* [Problem description] Go through the records and count every line that holds "with". Only the number belongs in the reply.

* [Extracted data]
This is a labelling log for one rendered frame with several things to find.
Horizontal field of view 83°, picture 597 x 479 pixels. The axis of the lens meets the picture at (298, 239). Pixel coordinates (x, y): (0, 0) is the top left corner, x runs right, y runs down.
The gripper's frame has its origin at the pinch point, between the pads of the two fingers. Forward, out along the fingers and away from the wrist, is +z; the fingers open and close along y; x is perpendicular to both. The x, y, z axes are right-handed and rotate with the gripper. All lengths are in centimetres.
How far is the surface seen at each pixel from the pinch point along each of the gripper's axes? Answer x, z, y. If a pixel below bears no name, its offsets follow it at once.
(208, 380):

...

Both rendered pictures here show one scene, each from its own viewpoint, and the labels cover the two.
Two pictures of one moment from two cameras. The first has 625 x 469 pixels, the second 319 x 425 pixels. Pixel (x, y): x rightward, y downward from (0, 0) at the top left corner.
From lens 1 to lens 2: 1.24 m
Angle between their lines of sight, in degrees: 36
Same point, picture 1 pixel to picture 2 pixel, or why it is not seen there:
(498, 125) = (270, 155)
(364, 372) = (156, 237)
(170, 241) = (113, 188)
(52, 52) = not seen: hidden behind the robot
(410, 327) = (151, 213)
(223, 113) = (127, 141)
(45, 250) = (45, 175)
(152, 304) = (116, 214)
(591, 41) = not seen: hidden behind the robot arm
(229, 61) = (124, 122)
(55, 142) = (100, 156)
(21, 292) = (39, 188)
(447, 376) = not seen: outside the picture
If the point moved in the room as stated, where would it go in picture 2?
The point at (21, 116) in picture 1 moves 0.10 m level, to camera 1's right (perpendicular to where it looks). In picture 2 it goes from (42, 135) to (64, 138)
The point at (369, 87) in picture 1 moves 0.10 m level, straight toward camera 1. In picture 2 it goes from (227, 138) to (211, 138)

--

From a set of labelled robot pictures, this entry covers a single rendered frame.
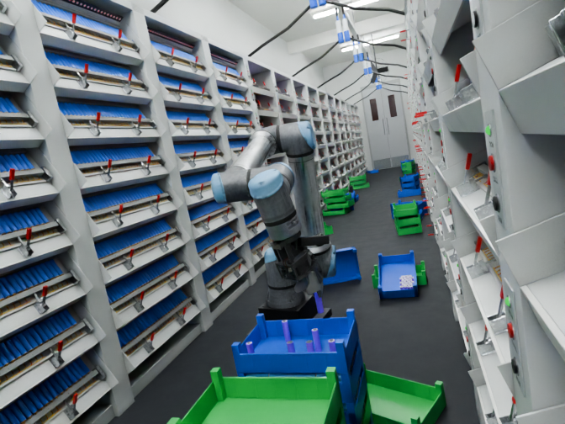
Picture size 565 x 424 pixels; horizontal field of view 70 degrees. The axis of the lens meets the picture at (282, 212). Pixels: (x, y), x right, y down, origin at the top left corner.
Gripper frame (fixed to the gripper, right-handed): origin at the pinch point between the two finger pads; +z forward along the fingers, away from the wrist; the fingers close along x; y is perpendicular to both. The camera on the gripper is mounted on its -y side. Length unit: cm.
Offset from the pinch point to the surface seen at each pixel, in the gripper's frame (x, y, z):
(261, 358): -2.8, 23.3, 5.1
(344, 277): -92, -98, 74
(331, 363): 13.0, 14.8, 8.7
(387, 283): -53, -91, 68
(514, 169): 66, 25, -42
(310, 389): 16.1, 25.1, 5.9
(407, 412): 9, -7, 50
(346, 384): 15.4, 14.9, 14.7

* [Answer box] 2